Prem Byrne Translates Heartbreak Into A Lush, Borderless Groove
Prem Byrne has a knack for making intimacy feel widescreen, and “When The Honeymoon Is Over” is a fine example of that gift. The Woodacre, CA singer-songwriter folds soulful vocals, acoustic strum, bansuri, and electronic shimmer into a track that moves somewhere between pop, folk, rock, and world music, but never loses its emotional center. It’s a song about the moment romance stops floating and starts asking harder questions.
Byrne says, “This song started out as a passionate love song for a woman I was with over 10 years ago,” and the rewrite gives it a lived-in ache that feels honest rather than polished for effect. With co-producer Adam Rossi adding the final contours, Byrne sounds like an artist who knows how to let a melody breathe while still carrying weight.
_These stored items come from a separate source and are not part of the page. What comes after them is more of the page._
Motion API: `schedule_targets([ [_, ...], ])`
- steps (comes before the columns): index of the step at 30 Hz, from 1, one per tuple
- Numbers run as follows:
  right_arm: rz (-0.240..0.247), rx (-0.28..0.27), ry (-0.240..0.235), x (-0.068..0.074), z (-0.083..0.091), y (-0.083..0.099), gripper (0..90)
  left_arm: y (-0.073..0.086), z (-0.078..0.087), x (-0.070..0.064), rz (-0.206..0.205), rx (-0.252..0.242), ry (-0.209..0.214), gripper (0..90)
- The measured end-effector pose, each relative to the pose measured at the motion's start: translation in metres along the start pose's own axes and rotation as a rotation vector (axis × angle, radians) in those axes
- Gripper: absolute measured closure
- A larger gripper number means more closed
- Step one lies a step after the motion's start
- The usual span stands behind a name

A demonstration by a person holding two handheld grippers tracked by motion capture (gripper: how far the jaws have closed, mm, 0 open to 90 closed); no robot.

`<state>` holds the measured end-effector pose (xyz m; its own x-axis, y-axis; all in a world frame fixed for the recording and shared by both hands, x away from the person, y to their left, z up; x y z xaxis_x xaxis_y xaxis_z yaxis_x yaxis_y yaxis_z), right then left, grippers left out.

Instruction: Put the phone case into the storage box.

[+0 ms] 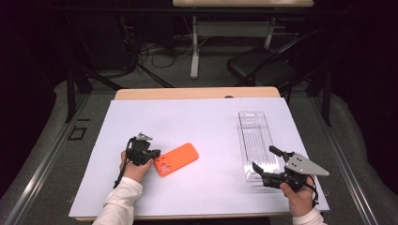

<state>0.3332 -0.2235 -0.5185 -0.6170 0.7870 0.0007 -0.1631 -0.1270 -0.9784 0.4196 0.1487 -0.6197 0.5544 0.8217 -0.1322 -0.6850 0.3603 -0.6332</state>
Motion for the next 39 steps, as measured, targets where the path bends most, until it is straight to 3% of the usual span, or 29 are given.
schedule_targets([
  [10, -0.002, 0.002, -0.004, 0.0, -0.001, 0.001, 14.6, 0.001, 0.0, 0.0, -0.021, 0.001, -0.003, 89.4],
  [17, -0.006, 0.0, -0.004, -0.001, -0.001, 0.001, 14.7, -0.004, 0.01, -0.001, 0.002, -0.052, 0.01, 83.8],
  [25, -0.005, 0.004, -0.004, -0.001, 0.0, 0.002, 14.7, -0.008, 0.022, -0.006, 0.004, -0.096, 0.043, 71.1],
  [30, 0.001, 0.004, -0.005, -0.001, -0.001, 0.002, 14.6, -0.008, 0.027, -0.007, -0.002, -0.123, 0.024, 61.9],
  [31, 0.002, 0.004, -0.006, -0.001, -0.001, 0.002, 14.7, -0.008, 0.028, -0.006, -0.007, -0.127, 0.016, 56.4],
  [39, 0.001, 0.004, -0.005, -0.001, -0.001, 0.002, 14.6, -0.012, 0.036, -0.008, -0.012, -0.167, 0.017, 47.3],
])
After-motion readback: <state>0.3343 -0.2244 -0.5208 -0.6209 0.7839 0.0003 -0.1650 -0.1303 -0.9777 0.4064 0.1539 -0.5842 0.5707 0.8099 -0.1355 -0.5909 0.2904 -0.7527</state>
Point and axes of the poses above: each handheld gripper's, and its own axes: z roughly backward along the jaws, y roughly out of its underside, x roughly to its left, the point moved 9 cm from there along -z, roughly forward along the jaws, and after that the axes turned 2 degrees about -z, right-handed, at the moved point
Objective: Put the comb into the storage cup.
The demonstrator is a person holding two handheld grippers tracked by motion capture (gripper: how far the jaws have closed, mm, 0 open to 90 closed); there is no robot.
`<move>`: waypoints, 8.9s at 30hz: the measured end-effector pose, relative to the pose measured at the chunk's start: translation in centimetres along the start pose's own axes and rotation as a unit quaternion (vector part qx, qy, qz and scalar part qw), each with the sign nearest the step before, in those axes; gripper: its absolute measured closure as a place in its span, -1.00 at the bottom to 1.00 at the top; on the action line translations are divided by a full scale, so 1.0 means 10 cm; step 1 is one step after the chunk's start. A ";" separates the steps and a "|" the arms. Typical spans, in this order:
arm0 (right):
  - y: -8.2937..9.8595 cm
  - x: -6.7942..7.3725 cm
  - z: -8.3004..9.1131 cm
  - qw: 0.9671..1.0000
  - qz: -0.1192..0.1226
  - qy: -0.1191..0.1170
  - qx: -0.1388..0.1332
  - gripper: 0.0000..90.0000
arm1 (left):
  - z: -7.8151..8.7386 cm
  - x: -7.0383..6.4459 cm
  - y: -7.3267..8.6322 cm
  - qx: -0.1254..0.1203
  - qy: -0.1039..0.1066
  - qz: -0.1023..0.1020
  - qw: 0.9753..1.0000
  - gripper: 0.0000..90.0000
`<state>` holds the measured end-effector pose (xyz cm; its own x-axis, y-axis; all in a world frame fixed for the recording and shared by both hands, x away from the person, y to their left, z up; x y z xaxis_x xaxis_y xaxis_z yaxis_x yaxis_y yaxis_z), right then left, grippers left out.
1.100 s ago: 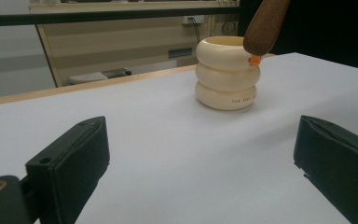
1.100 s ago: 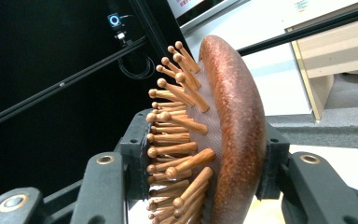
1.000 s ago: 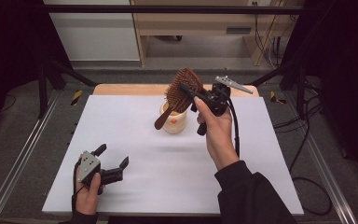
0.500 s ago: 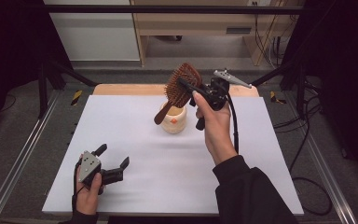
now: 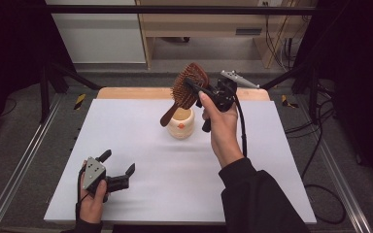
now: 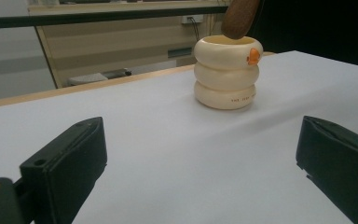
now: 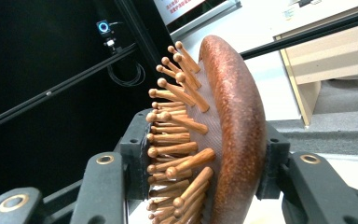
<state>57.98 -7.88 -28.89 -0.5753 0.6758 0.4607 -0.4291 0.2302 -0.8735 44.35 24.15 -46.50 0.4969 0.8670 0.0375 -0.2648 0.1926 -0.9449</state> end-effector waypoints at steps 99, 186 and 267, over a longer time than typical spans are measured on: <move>-0.22 -0.41 -0.03 0.996 -0.013 0.076 -0.040 0.11 | -0.03 0.04 0.02 0.006 -0.010 0.000 1.000 -0.96; 0.16 -0.50 -0.48 0.993 0.020 0.113 0.039 0.10 | -0.03 0.01 0.01 0.006 -0.003 -0.004 1.000 -0.96; 0.36 -0.59 -0.62 0.992 0.009 0.115 0.059 0.10 | -0.03 0.01 0.01 0.005 -0.004 -0.003 1.000 -0.96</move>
<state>64.14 -6.71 -35.72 -0.4161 0.8239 0.3848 -0.5064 0.1415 -0.8506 44.60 24.09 -46.69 0.4921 0.8694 0.0449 -0.2698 0.2014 -0.9416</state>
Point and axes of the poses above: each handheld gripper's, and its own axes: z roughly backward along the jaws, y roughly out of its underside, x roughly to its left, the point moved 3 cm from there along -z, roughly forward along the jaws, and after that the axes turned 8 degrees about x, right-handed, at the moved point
The result is warm, searching, and quietly devastating — the kind of song that lingers after the last note folds away.
Matt Law – Made Up Construct

Matt Law Shapes Big Questions Into A Big Chorus
Hailing from Strathaven, Matt Law arrives with the kind of indie-rock instinct that feels sharpened by late nights, rehearsal rooms, and a healthy disregard for overthinking. “Made Up Construct” is the first song he recorded with his full band at Riverside Music College, and you can hear the chemistry immediately: guitars that jangle and bite, a rhythm section that keeps the floor moving, and a chorus that lands with the easy force of a track built for crowded rooms.
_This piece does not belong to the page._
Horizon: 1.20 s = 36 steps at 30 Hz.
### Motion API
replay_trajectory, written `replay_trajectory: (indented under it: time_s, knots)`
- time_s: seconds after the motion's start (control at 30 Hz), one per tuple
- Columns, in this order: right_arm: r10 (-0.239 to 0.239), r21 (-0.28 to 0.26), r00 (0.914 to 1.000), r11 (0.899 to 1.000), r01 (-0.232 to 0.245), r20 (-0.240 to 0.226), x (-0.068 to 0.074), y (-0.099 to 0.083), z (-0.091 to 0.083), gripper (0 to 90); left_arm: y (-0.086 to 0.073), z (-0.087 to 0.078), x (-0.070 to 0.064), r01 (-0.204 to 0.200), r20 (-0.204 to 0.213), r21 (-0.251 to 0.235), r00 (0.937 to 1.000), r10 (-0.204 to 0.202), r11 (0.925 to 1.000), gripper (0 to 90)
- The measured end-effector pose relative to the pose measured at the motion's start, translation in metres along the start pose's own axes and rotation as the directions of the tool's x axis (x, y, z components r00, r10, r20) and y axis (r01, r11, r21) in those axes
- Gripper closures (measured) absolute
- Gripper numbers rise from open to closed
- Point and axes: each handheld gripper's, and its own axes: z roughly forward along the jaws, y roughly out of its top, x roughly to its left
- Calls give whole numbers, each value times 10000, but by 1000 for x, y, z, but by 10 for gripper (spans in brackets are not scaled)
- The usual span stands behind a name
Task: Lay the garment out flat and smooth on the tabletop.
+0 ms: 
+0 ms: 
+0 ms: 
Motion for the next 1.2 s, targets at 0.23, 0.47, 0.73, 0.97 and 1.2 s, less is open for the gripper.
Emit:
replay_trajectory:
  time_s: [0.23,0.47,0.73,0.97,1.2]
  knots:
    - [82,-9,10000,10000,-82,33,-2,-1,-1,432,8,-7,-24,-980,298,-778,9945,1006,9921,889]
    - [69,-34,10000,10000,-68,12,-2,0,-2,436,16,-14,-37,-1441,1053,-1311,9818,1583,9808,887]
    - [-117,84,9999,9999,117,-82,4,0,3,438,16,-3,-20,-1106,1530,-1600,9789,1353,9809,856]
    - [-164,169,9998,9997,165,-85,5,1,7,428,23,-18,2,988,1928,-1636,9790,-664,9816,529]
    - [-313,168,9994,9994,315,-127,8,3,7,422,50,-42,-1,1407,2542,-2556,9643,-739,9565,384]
Lyrically, Law is chasing a slippery idea — how people pin meaning onto everything and make it “about us” — but he never lets the concept smother the hook. Instead, the song leans into the bright, restless energy of The Strokes, Green Day, and a touch of Radiohead’s unease, folding thought into momentum. With recent sets at the Classic Grand and Ivory Blacks, Law and his band already sound like they know exactly how to make a room listen.
The Sunmills – The World Lights Up For You

The Sunmills Channel Funk-Rock Swagger Into A Love Song With A Bruised Heart
The Sunmills know how to make a riff grin, but “The World Lights Up For You” finds that grin cracking open into something more human. Built on a cocky, funk-rock strut that nods to the Red Hot Chili Peppers and The Killers, the song starts in a haze of bad luck, burnout, and self-destruction before the chorus tilts the frame. Suddenly, red lights turn green, storm clouds lift, and even the shadow starts to shine.
That contrast is the trick: The Sunmills keep the bassline moving and the guitars snapping, yet the emotional center lands with real weight. It feels like classic alt-rock muscle with a pop instinct for lift, the kind of song that knows swagger only matters when it’s got something fragile underneath. As the Utah trio lean into sharper hooks and a more focused sound, this single makes a strong case for their new direction.